# grizzly



## bam_bam (May 27, 2007)

just wandering if any of yall ever used grizzly broadheads. i was thinking about using them but didnt know how hard they were to sharpen or if they were anygood.


----------



## choctawlb (May 27, 2007)

Bam-Bam
I tried some right when they came out,years ago, and I had a problem getting the edge I wanted on them. May have just been me not knowing how to sharpen em. Also they use to be spot welded together. That was a concern for me as well.
Ken


----------



## John Cooper (May 27, 2007)

never shot them myself but seems like alot of folks do. i mostly shoot the muzzy phantoms and the snuffers

john


----------



## bam_bam (May 28, 2007)

do you have to use a file or can they be sharpend with a shapener.


----------



## Al33 (May 28, 2007)

The Grizzlies usually fly good and despite having only one edge to file on each blade they can be tough to sharpen. Yes, a file is a must, and not just any file. Get a Nicholson or similar quality file you plan on using for sharpening broadheads. I use a file on all of my heads now. I used to use all kinds of stones to get an edge but the file makes quick work of it followed by a little honing if you want a razor edge.

I still have and use some Grizzlies but there are others I prefer and will not likely be buying more.


----------



## FVR (May 28, 2007)

I use the Wolverines, same head just diff. shape.  One side sharpening, they are awsome.  easy to sharpen for me.

If you get some and don't like them, give me a shout and I'll trade you something for them.


----------



## Slasher (Jun 4, 2007)

I'll be using the el grandes this year... I plan on filing em to a double edge though, then putting the stone to them... I like the cutting ratio, with the chisel point... Asbury can't be wrong with all his data


----------



## reviveourhomes (Jun 4, 2007)

You cant put a double edge on them cause they have brass in the middle. If you do a perfect double edge it puts the brass as the edge and that wont work. You can do a off balance double edge, like do a small bevel on the backside but you cant do a typical full double edge on them.


----------



## Auchumpkee Creek Assassin (Jun 4, 2007)

i use wensel woodsmans,MAGNUS stingers or stone ( which BamBam if i could knap like you  the only thing i would use is flint or coral ).i have never tried the grizzly broadheads


----------



## shortdawgs (Jun 5, 2007)

Auchumpkee Creek Assassin said:


> i use wensel woodsmans,MAGNUS stingers or stone ( which BamBam if i could knap like you  the only thing i would use is flint or coral ).i have never tried the grizzly broadheads



Coral??

One of you guys explain this to me. Are yall knapping heads out of actual coral??


----------



## bam_bam (Jun 6, 2007)

actually agatized coral. it comes from florida. when heat treated some of can be very colorful


----------



## shortdawgs (Jun 6, 2007)

no kiddin.. I figured it would be too crumbly or something.

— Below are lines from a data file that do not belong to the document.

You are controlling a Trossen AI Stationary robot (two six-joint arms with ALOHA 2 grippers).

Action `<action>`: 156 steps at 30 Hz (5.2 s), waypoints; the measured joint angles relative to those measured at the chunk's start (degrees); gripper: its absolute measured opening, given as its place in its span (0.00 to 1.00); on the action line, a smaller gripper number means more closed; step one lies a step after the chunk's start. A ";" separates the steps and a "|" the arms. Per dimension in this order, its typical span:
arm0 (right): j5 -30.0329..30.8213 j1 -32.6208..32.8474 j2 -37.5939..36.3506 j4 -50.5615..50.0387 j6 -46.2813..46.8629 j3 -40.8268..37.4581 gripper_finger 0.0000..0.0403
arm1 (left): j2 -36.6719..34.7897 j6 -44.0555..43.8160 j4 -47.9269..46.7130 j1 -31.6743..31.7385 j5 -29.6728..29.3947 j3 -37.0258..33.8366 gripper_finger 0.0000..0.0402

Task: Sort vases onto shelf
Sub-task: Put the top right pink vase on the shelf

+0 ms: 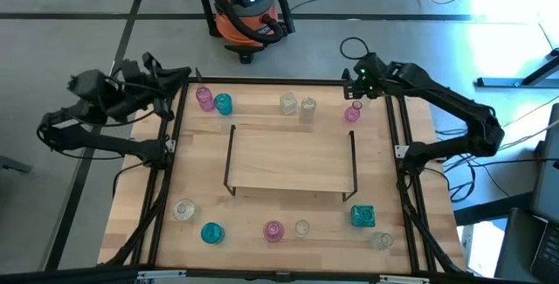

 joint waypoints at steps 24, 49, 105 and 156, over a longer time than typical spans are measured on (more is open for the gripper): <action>-0.92 -0.96 1.49 7.87 4.71 -12.84 0.44 | 3.68 -1.19 -1.81 5.43 0.35 1.61 0.00; 1.94 -1.03 1.49 16.00 7.68 -18.78 0.49 | 3.79 -1.76 -1.66 6.26 0.78 1.61 0.00; 1.30 12.78 4.97 -0.65 1.03 5.99 0.31 | 6.70 -2.29 -1.28 6.23 0.76 1.61 0.00; -4.09 35.95 11.24 -18.19 5.91 18.43 0.44 | 6.63 -3.11 1.75 11.76 0.78 1.61 0.00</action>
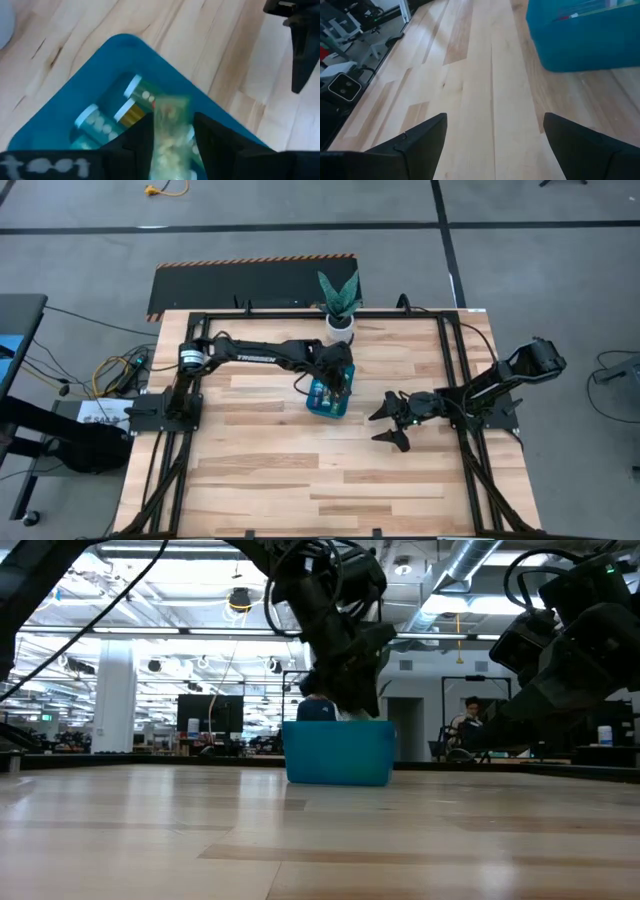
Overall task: Pick and place pill bottles into a basket
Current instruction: Put the yellow pill bottle into the bin, then return to Home Position
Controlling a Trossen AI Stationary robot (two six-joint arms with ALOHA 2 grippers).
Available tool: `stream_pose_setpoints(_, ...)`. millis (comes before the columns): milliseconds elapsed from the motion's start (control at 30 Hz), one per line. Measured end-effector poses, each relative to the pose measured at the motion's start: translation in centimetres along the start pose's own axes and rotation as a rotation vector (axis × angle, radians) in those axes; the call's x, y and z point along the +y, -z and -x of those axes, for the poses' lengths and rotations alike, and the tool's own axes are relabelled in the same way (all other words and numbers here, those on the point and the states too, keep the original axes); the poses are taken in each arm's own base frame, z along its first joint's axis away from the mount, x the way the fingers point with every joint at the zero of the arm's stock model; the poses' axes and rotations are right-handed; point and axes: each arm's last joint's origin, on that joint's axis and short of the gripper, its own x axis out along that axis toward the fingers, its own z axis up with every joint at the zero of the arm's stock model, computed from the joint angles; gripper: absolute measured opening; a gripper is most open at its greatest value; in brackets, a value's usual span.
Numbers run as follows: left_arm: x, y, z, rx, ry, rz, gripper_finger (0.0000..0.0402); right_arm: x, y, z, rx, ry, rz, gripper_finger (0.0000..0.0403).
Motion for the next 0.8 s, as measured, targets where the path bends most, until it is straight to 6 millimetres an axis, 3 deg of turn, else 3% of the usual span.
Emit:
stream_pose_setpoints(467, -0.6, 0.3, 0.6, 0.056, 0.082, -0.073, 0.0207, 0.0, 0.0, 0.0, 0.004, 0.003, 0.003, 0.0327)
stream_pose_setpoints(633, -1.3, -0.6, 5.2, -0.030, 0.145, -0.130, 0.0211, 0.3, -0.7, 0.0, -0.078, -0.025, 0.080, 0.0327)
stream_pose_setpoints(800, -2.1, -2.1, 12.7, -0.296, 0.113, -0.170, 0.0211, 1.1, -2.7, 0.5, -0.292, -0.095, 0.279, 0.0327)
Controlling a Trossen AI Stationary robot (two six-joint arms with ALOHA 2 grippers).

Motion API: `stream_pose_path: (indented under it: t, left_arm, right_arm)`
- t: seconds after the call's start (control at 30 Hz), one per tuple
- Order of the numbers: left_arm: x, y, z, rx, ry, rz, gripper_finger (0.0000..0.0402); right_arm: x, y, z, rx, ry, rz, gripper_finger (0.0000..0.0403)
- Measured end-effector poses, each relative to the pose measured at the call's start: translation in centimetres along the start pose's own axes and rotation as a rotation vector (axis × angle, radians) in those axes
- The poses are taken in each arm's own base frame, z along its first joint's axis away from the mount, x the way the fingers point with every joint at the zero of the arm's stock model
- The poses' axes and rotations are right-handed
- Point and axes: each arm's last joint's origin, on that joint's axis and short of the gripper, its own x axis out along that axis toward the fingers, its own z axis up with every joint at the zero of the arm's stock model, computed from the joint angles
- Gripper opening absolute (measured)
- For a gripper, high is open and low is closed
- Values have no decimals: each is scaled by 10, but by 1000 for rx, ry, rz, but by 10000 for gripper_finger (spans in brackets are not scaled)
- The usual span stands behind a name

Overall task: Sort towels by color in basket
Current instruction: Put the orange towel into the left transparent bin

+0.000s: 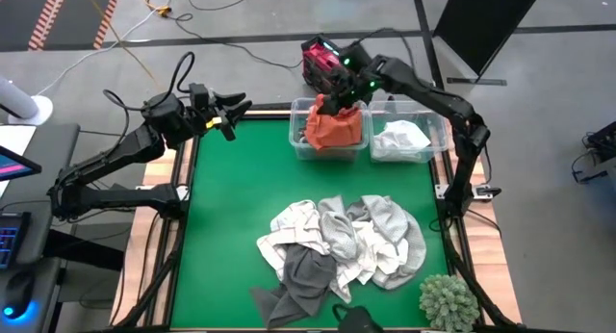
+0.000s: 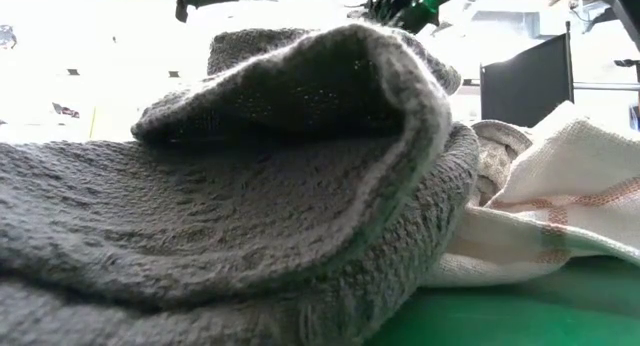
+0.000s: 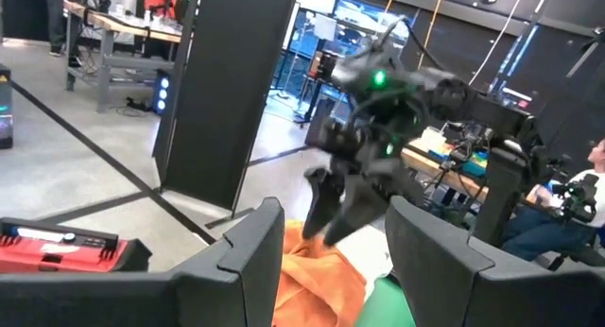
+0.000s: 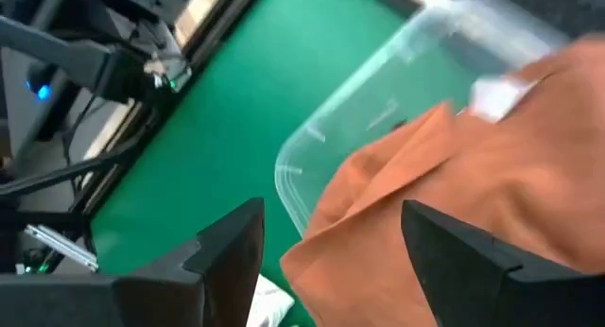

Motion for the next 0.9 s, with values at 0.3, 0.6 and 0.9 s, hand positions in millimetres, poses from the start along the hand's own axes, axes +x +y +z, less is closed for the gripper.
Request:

Grizzlies are good lil heads (yea even the 190s cut less than an inch and a quarter so I call em lil heads)

Real REAL hard steel. (use a good chalked file) and can be a pain to get the way you want. But they seem to fly true and penetrate like nothing else.

As far as bloodtrails?? They're about like any other 1&1/4" wide or slimmer two blade head......I've saw em good  and thick, and I've saw em dang near non existant.


----------



## Apex Predator (Jun 9, 2007)

Don't let the construction fool you into thinking these are weak heads.  They are some of the strongest ever made!  Used exclusively by some after nothing but heavy and dangerous game.


----------